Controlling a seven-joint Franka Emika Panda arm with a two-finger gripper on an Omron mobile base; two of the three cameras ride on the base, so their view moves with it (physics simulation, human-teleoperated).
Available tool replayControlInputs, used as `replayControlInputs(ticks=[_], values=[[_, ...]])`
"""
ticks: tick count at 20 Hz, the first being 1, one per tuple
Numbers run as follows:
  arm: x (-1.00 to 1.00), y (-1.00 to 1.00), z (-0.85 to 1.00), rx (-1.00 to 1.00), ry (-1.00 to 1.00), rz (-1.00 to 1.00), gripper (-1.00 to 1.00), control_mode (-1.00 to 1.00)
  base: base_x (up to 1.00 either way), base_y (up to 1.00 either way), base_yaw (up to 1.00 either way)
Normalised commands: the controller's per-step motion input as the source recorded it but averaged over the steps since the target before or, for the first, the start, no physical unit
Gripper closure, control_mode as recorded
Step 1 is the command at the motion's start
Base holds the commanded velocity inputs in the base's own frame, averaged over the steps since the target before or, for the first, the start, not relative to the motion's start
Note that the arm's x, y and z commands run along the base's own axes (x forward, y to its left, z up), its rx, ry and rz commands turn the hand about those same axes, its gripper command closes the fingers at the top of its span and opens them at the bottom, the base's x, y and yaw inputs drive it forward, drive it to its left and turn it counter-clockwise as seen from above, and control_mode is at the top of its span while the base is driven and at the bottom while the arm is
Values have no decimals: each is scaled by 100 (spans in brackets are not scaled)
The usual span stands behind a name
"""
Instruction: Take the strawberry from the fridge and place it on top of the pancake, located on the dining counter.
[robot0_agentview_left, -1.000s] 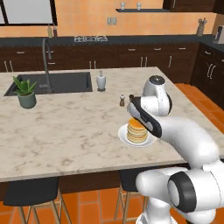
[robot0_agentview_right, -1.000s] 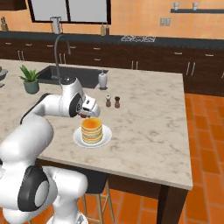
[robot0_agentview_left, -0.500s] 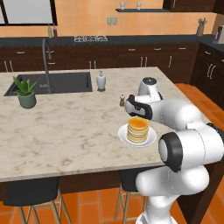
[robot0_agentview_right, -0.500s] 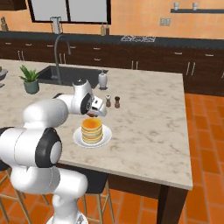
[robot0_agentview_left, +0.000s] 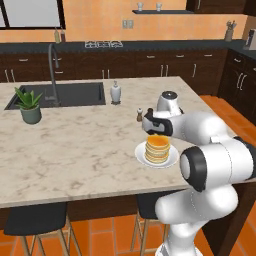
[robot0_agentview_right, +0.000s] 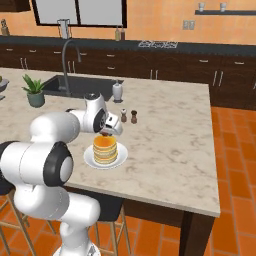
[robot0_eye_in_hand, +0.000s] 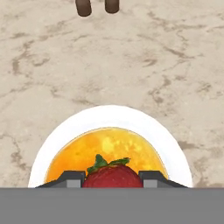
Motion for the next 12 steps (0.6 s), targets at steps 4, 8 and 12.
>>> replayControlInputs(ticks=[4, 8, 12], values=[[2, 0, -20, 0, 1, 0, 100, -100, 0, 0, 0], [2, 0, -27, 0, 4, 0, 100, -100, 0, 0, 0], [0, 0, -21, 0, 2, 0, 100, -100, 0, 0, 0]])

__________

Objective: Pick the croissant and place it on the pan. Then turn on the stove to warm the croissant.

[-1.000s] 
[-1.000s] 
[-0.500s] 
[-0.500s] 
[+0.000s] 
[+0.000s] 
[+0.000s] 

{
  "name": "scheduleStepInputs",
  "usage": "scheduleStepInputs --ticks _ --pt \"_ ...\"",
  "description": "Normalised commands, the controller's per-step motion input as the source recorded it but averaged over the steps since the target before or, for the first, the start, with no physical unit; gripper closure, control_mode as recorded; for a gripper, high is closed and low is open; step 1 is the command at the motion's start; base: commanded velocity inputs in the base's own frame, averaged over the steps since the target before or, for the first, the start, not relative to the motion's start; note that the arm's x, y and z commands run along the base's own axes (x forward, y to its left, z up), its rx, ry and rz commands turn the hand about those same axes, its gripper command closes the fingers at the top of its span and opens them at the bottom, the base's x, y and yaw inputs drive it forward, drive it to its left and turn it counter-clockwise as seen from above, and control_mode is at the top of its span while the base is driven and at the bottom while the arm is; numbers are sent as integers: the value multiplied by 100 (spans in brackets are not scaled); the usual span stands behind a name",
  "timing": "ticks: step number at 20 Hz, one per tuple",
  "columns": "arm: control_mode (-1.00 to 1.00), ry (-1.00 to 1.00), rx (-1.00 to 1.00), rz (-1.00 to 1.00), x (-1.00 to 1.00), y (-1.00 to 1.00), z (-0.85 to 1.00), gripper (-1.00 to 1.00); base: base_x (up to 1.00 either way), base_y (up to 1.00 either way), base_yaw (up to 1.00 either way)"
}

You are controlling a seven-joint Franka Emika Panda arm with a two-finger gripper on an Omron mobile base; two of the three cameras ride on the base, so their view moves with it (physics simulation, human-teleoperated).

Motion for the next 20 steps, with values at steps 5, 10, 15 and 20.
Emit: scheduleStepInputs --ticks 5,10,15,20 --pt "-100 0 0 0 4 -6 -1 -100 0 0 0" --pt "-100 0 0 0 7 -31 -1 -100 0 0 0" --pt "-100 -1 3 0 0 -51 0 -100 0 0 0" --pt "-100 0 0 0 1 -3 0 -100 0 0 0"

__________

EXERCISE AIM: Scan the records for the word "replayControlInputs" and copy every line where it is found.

FINISHED TASK:
Available tool replayControlInputs, used as `replayControlInputs(ticks=[_], values=[[_, ...]])`
>>> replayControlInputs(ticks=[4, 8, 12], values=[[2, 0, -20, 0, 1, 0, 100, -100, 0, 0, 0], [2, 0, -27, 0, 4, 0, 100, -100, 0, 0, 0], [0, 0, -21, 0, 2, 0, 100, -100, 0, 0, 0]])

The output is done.